Priorities USA v. Nessel, No. 20-1931 (6th Cir. 2020)Annotate this Case
Voter-advocacy organizations challenged Michigan statutes regulating absentee ballots and mandating that no one “hire a motor vehicle or other conveyance or cause the same to be done, for conveying voters, other than voters physically unable to walk, to an election." Michigan Attorney General Nessel was the named defendant; permissive intervenor status was granted to both houses of the Michigan Legislature, and the Republican Party. The court rejected challenges to the absentee-ballot statute but preliminarily enjoined enforcement of the voter-transportation law. When the intervenors sought an emergency stay of the injunction pending appeal, Nessel declined to take a position.
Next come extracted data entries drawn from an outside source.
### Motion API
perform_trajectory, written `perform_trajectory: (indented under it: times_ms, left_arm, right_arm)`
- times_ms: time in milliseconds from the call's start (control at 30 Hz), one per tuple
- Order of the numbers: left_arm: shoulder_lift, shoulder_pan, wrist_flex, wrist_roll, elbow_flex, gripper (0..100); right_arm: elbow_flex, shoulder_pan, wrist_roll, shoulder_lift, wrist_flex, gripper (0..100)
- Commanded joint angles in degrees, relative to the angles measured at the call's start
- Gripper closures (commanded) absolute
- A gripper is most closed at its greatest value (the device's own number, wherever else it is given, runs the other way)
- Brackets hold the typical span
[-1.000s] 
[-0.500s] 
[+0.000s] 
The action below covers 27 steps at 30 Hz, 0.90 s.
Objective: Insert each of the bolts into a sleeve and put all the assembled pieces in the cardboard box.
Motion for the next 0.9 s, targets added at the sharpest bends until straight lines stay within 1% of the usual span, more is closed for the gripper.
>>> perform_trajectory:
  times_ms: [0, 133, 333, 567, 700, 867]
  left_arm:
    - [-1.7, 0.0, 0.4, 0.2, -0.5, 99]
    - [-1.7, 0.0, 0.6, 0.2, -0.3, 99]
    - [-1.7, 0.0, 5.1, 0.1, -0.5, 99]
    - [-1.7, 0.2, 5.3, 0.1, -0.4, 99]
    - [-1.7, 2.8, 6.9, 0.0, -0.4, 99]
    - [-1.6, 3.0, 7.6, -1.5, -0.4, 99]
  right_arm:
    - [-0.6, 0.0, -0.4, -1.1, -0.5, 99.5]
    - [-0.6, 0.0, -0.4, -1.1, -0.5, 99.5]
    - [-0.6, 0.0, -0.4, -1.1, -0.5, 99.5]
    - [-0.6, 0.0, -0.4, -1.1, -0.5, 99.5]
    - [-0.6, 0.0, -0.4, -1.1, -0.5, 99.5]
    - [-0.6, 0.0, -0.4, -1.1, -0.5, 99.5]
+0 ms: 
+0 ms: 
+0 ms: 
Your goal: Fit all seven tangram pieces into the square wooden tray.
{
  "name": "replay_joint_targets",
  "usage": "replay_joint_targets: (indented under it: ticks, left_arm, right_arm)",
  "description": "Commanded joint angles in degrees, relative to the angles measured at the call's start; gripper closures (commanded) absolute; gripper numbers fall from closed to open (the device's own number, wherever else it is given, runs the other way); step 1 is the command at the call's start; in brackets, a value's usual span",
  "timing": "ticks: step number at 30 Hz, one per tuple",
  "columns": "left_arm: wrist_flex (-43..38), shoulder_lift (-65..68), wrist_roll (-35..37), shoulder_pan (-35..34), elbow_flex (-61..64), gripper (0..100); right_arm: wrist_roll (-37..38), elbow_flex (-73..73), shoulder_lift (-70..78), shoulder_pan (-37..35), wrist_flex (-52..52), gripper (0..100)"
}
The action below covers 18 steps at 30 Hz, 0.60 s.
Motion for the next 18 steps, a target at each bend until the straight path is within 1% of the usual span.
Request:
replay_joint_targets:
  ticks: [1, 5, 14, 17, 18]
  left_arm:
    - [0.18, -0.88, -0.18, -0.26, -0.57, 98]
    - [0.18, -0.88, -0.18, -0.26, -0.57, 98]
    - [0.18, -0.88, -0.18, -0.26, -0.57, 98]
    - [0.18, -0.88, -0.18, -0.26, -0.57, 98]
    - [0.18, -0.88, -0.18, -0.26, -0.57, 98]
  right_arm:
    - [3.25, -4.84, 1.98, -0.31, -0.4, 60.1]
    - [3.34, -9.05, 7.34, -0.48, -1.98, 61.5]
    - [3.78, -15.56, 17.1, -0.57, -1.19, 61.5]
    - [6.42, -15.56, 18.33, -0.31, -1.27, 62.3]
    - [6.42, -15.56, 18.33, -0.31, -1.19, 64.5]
The district court denied the intervenors’ motion.
The Sixth Circuit granted an emergency stay. The legislature has standing to appeal. The state statute is likely not preempted by federal law, the Federal Election Campaign Act, 52 U.S.C. 30143. The balance of equities weighs in favor of staying the order. The harm to the legislature without a stay would be irreparable: election day will only happen once, and the legislature will lose its ability to regulate paid voter transportation for that election. The harm to the voter-advocacy organizations appears modest. There are other ways, without violating Michigan’s statute, to take voters to the polls. With the expansion of mailed ballots in Michigan, there are likely fewer voters who need to be driven to the polls. The public interest lies in elections conducted with a minimum of fraud and in free elections, in which as many eligible voters can vote as desire to.
The court issued a subsequent related opinion or order on July 20, 2021.